▶ **What is needed**
Find the line with "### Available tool" in the entries below. Repeat it, every following line, and the line with "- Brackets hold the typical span", exactly and with nothing added.

(Items listed in a dataset)
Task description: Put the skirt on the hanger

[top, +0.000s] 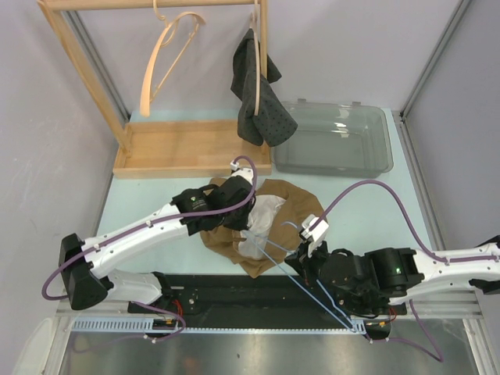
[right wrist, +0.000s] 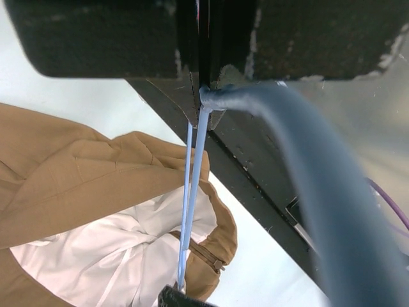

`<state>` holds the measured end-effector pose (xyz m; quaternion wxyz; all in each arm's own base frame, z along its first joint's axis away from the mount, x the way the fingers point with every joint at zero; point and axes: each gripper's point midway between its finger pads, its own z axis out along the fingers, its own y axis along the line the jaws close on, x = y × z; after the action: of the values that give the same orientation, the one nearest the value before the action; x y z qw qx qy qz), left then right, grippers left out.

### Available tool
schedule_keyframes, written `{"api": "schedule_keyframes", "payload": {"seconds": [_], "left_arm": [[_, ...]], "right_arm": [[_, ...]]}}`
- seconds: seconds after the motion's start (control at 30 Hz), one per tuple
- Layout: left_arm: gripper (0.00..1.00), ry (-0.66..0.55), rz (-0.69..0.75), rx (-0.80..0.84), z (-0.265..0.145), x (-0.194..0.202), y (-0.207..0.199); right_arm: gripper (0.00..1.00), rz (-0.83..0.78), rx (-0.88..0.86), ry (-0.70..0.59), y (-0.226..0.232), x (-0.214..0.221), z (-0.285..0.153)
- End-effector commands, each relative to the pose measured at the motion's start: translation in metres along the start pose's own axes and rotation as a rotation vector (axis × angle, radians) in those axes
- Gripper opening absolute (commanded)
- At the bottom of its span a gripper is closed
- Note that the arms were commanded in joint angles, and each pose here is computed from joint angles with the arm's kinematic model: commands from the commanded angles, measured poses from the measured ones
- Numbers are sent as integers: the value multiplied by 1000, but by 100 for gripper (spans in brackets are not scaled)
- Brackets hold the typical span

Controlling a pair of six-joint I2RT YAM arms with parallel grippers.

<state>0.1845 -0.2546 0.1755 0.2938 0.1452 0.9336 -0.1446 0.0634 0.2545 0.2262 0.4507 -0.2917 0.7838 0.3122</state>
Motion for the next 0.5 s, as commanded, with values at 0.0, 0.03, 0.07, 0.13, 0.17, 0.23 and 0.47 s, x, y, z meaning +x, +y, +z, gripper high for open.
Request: {"api": "schedule_keyframes", "payload": {"seconds": [0.0,0.03,0.07,0.13,0.17,0.23,0.47], "left_arm": [[0,-81,-73,-25,-8,-17,8],[0,-81,-75,-26,-7,-17,9],[0,-83,-79,-24,-7,-18,8],[0,-84,-81,-29,-6,-18,9],[0,-83,-87,-34,-6,-18,10],[0,-81,-83,-29,-6,-17,10],[0,-88,-103,-49,-6,-19,13]], "right_arm": [[0,22,6,-19,1,-5,-6],[0,23,11,-24,0,-6,-7],[0,15,5,-25,1,-5,-8],[0,11,9,-43,1,-9,-8],[0,11,9,-47,0,-11,-9],[0,14,16,-55,0,-14,-10],[0,13,29,-62,-4,-14,-12]]}}
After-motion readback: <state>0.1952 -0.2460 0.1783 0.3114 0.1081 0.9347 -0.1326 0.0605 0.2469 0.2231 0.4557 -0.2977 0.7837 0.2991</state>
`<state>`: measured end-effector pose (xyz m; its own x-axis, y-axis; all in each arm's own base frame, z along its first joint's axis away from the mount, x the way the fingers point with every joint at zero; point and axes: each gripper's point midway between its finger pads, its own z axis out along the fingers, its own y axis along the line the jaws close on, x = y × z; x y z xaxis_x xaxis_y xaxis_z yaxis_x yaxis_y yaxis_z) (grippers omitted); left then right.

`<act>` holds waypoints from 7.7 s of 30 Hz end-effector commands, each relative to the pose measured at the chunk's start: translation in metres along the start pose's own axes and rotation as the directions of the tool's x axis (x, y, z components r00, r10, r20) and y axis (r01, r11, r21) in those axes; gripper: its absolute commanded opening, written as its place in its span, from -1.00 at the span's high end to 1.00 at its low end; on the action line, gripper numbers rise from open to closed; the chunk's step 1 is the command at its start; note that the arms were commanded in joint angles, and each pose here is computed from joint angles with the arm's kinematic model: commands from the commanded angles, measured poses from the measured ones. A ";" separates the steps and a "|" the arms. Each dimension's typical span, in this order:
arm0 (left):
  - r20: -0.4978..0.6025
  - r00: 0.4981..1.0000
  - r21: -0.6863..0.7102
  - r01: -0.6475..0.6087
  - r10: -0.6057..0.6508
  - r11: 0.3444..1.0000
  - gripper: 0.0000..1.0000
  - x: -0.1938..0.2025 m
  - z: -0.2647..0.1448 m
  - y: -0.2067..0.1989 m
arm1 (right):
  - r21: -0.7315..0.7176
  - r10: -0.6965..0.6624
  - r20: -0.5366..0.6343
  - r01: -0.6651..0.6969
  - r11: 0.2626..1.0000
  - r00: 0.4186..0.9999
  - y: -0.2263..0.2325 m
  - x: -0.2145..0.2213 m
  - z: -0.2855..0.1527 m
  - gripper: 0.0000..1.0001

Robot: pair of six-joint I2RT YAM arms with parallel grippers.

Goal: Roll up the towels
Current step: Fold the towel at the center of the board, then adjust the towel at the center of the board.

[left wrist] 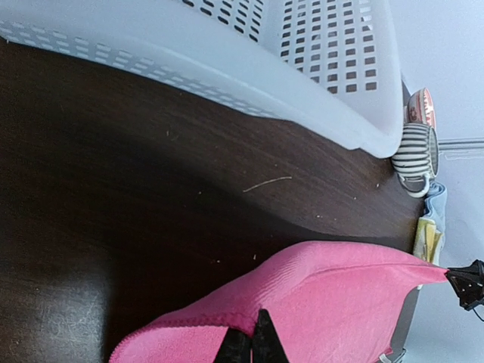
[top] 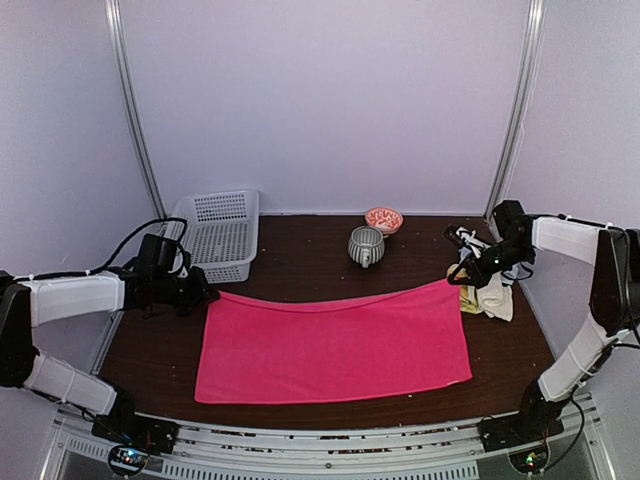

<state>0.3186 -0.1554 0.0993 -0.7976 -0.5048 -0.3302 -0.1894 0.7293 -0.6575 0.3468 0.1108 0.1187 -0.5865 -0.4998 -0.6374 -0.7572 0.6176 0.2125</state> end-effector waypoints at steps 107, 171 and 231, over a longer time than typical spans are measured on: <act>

▶ **Exercise answer**
### Available tool
schedule_keyframes, written `{"api": "schedule_keyframes", "payload": {"seconds": [_], "left_arm": [[_, ...]], "right_arm": [[_, ...]]}}`
- seconds: seconds after the motion's start (control at 30 Hz), one per tuple
- Layout: left_arm: gripper (0.00..1.00), ry (-0.66..0.55), rz (-0.69..0.75), rx (-0.80..0.84), z (-0.265..0.145), x (-0.194..0.202), y (-0.207..0.199); right_arm: gripper (0.00..1.00), rz (-0.83..0.78), rx (-0.88..0.86), ry (-0.70..0.59), y (-0.226..0.232), x (-0.214..0.221), z (-0.285..0.153)
- End-effector commands, each relative to the pose measured at the motion's start: translation in metres along the start pose's own axes and rotation as a rotation vector (axis × angle, radians) in those axes
- Gripper opening absolute (commanded)
- At the bottom of its span a gripper is closed
- Note that the arms were commanded in joint angles, and each pose here is computed from joint angles with the arm's kinematic model: commands from the commanded angles, measured poses from the measured ones
- Numbers are sent as integers: the value multiplied by 1000, but by 100 for gripper (spans in brackets are not scaled)
- Brackets hold the typical span

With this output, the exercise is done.